PROMPT
Of all the lines below, return only those starting with the line holding "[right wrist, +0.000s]" and going on through the line holding "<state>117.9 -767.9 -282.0", exactly as written.
::: DATASET EXCERPTS
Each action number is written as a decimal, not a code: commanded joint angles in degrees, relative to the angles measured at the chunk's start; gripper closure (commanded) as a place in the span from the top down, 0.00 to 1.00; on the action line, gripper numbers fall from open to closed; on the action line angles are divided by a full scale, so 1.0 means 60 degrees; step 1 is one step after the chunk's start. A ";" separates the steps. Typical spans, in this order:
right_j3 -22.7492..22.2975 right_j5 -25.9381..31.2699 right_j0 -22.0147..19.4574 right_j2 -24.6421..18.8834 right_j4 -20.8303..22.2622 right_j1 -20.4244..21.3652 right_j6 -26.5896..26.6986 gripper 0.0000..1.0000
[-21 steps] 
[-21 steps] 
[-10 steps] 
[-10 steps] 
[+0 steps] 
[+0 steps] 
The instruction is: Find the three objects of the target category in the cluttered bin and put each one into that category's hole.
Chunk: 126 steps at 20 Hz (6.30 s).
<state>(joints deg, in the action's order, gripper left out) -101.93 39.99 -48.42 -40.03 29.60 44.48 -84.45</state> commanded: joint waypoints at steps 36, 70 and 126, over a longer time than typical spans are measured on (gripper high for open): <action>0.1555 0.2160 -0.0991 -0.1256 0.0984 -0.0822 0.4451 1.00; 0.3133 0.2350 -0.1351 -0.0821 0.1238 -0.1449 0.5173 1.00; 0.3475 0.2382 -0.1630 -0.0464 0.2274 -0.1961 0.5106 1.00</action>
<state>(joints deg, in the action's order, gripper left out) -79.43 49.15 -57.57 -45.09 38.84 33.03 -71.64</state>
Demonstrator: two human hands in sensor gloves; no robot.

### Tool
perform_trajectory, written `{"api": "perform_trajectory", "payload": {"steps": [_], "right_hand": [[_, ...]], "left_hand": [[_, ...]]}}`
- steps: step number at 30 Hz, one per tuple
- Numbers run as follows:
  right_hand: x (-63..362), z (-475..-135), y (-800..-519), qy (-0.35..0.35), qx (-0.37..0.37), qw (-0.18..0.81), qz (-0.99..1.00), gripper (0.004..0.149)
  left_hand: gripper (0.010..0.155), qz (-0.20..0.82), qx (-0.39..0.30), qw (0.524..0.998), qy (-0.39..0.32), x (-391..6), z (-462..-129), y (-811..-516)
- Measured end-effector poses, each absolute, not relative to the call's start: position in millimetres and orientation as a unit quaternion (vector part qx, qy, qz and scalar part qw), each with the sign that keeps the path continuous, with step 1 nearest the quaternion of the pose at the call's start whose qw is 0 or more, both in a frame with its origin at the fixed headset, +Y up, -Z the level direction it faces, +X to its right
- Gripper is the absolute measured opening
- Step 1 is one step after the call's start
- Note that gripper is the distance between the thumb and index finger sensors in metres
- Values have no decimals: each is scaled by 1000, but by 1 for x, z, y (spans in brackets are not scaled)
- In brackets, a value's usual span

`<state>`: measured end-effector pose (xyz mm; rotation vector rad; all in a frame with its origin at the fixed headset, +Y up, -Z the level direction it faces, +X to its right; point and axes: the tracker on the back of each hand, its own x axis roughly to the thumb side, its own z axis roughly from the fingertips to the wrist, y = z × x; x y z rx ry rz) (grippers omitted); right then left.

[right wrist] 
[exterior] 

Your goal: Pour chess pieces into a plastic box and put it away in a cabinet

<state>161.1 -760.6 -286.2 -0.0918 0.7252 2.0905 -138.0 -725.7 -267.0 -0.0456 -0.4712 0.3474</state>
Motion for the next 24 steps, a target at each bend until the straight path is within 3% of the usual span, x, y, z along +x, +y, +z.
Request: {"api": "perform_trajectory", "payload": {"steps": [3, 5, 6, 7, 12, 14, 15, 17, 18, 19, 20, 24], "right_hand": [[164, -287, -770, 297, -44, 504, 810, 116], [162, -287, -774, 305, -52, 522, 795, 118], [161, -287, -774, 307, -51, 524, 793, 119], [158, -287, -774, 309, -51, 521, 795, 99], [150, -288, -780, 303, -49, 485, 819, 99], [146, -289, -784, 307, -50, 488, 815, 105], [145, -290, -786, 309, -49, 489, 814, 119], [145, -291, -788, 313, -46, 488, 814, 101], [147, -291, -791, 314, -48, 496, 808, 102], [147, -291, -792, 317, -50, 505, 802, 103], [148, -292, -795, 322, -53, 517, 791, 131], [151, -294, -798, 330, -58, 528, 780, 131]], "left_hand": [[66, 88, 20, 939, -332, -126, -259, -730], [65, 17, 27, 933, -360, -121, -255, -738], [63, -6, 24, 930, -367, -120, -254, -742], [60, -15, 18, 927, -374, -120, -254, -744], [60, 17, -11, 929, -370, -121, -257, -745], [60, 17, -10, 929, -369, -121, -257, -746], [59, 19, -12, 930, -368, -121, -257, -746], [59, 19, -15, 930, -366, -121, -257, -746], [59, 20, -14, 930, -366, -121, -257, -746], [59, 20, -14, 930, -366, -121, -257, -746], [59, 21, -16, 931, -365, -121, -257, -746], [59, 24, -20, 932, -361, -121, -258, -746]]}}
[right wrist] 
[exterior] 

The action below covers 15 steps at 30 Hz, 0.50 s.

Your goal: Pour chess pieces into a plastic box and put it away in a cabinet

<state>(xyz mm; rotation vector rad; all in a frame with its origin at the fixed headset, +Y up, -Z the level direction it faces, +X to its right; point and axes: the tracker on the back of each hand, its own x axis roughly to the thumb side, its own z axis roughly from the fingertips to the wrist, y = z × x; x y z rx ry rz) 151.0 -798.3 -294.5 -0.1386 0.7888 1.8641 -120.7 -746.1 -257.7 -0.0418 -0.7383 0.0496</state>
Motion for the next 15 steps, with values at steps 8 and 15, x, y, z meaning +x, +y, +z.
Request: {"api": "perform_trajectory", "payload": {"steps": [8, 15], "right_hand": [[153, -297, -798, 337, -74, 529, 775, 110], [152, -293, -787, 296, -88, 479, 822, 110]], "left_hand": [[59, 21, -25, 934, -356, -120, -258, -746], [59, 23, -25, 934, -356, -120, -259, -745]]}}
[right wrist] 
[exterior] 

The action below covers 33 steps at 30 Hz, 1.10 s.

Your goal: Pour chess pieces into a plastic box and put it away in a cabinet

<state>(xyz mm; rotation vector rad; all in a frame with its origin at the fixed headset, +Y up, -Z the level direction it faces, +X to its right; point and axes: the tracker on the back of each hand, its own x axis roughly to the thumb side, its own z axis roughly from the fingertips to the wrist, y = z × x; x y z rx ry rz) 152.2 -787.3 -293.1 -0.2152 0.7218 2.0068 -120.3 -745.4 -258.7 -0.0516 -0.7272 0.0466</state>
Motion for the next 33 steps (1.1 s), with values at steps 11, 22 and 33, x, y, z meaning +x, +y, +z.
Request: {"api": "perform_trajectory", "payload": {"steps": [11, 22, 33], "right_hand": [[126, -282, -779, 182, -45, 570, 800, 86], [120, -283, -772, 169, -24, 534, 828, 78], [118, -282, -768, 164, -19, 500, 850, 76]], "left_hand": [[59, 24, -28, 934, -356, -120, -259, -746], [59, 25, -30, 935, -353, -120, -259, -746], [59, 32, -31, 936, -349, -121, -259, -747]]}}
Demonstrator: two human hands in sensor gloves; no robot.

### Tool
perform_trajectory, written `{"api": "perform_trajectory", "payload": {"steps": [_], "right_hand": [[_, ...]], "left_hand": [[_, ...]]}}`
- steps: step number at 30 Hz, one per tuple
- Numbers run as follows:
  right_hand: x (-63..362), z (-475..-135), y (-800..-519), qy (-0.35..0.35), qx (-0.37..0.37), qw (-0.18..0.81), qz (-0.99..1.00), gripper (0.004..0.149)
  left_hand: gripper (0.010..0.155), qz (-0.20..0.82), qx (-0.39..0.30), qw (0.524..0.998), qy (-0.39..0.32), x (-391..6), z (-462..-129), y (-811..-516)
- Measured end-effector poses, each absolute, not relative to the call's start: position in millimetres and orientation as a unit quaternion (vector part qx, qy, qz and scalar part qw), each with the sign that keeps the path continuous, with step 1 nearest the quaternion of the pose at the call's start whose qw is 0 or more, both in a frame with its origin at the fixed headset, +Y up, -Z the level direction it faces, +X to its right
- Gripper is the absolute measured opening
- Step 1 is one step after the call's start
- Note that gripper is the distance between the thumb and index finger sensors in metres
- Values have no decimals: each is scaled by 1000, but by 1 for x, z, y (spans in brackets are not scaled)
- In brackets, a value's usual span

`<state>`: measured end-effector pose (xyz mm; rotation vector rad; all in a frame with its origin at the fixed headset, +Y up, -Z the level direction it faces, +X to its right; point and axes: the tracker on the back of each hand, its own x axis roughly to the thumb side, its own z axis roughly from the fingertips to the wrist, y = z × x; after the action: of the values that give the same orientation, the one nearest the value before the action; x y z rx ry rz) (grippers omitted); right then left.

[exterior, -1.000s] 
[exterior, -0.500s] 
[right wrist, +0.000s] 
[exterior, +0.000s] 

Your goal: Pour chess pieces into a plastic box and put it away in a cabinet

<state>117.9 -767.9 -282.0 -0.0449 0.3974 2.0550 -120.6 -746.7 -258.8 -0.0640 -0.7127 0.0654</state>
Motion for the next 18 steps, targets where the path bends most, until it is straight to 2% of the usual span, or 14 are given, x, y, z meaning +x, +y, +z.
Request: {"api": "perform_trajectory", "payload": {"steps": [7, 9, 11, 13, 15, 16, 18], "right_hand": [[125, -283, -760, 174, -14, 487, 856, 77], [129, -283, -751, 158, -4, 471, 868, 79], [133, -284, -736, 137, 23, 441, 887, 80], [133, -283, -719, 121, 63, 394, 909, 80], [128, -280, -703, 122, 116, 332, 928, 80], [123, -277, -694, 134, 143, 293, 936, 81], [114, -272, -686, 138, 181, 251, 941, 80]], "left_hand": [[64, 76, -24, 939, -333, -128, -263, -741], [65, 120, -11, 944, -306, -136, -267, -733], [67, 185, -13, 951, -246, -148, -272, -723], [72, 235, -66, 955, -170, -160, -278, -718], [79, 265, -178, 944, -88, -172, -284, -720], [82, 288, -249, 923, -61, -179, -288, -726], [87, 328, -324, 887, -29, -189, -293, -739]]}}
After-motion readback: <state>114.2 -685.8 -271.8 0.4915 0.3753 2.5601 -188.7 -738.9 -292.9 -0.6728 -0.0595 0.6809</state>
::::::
REPLY
[right wrist, +0.000s] 
[exterior, +0.000s] 

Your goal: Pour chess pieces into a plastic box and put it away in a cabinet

<state>117.9 -767.9 -282.0 -0.0449 0.3974 2.0550 -120.6 -746.7 -258.8 -0.0640 -0.7127 0.0654</state>

This completes the answer.